Given entries START

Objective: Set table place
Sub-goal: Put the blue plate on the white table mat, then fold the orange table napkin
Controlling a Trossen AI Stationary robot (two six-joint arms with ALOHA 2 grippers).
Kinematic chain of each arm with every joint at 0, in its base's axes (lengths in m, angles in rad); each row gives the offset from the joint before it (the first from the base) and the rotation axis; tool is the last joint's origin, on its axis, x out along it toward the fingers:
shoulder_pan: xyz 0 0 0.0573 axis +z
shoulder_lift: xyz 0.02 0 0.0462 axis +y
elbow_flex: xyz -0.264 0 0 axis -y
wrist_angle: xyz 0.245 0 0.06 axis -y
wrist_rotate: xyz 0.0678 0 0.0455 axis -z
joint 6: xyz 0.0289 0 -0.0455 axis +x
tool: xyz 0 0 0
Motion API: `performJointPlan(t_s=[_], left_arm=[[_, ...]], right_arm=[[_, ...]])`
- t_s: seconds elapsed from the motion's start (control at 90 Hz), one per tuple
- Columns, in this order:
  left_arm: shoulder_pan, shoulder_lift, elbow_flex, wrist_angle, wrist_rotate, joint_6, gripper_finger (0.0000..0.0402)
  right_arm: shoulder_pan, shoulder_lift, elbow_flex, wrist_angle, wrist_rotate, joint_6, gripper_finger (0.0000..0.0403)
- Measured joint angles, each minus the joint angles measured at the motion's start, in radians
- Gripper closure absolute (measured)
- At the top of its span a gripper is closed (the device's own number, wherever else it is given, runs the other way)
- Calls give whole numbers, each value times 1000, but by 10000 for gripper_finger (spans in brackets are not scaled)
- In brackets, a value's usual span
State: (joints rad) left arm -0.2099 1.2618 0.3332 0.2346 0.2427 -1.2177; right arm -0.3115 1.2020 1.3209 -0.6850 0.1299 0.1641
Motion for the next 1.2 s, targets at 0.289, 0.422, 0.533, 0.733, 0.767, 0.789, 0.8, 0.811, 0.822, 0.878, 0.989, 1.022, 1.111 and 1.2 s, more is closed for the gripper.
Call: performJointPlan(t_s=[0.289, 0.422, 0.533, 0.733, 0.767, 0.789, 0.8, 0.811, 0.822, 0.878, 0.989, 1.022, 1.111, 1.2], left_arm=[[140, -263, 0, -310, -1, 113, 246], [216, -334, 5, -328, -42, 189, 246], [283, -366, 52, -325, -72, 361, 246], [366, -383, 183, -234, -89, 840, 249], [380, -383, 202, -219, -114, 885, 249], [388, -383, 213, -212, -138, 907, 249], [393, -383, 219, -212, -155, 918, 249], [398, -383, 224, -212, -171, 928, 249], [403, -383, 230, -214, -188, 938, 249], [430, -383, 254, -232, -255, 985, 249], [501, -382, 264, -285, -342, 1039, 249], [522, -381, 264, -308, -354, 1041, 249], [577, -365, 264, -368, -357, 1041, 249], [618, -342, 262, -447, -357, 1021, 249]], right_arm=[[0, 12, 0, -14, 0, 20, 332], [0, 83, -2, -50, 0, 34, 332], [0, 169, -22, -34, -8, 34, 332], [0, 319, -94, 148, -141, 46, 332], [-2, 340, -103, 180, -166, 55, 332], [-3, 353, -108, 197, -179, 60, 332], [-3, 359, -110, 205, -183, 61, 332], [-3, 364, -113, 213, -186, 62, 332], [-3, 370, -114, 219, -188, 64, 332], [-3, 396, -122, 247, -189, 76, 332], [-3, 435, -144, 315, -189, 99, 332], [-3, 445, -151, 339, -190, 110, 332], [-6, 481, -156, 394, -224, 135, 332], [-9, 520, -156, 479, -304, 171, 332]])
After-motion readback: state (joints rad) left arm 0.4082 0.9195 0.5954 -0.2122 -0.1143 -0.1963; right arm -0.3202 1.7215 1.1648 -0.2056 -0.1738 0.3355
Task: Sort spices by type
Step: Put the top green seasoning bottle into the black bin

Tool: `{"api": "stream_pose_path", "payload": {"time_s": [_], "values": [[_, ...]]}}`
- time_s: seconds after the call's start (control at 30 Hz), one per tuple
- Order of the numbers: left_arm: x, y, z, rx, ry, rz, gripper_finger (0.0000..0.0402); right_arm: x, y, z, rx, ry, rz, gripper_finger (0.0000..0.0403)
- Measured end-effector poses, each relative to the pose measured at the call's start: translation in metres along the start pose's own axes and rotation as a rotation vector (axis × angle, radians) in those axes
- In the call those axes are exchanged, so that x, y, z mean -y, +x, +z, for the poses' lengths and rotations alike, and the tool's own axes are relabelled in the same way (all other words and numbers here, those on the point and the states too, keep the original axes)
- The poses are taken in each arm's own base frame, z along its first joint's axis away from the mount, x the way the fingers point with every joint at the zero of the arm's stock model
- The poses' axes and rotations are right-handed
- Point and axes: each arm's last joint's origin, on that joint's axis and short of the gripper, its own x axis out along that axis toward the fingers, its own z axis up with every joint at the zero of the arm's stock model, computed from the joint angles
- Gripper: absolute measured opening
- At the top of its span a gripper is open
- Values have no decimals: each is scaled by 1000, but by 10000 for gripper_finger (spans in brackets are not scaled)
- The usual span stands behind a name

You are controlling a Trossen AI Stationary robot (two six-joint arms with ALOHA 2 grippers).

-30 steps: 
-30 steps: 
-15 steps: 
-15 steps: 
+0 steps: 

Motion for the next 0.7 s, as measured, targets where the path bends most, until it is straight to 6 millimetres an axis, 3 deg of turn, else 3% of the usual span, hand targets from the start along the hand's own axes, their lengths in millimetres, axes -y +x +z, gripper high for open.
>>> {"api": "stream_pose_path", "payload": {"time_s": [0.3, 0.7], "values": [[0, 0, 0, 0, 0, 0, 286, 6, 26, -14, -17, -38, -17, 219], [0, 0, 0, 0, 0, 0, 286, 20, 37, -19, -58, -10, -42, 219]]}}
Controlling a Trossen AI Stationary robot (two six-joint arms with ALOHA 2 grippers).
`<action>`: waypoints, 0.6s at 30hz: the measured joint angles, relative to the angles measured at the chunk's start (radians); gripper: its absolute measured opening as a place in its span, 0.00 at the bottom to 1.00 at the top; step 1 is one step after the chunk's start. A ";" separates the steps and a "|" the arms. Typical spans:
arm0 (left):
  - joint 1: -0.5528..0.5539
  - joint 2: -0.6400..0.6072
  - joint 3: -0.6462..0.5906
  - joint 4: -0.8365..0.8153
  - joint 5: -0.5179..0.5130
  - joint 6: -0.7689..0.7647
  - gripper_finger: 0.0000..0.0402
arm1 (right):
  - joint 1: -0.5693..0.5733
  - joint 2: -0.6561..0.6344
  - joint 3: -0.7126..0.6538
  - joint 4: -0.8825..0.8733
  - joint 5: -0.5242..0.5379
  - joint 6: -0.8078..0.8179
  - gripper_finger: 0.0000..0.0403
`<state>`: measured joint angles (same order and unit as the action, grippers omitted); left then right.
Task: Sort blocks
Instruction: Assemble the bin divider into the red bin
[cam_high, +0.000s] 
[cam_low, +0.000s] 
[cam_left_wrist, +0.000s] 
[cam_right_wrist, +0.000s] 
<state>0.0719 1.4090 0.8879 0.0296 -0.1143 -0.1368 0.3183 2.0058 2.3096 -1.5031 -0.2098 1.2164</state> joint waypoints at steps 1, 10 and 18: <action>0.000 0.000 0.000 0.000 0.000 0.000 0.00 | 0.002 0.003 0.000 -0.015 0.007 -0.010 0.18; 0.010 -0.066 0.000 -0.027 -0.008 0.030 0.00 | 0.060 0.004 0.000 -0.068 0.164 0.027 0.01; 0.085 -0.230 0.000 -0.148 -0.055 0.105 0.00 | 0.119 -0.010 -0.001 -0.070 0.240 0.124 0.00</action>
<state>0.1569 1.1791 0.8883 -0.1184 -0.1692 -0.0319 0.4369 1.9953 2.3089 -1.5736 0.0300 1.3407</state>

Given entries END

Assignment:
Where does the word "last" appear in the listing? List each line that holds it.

Result:
Kinematic chain of each arm with every joint at 0, in its base's axes (lengths in m, angles in rad); each row gives the offset from the joint before it (the first from the base) and the rotation axis; tool is the last joint's origin, on its axis, x out along it toward the fingers:
- Point and axes: each arm's last joint's origin, on that joint's axis and short of the gripper, its own x axis out along that axis toward the fingers, its own z axis up with every joint at the zero of the arm's stock model, computed from the joint angles

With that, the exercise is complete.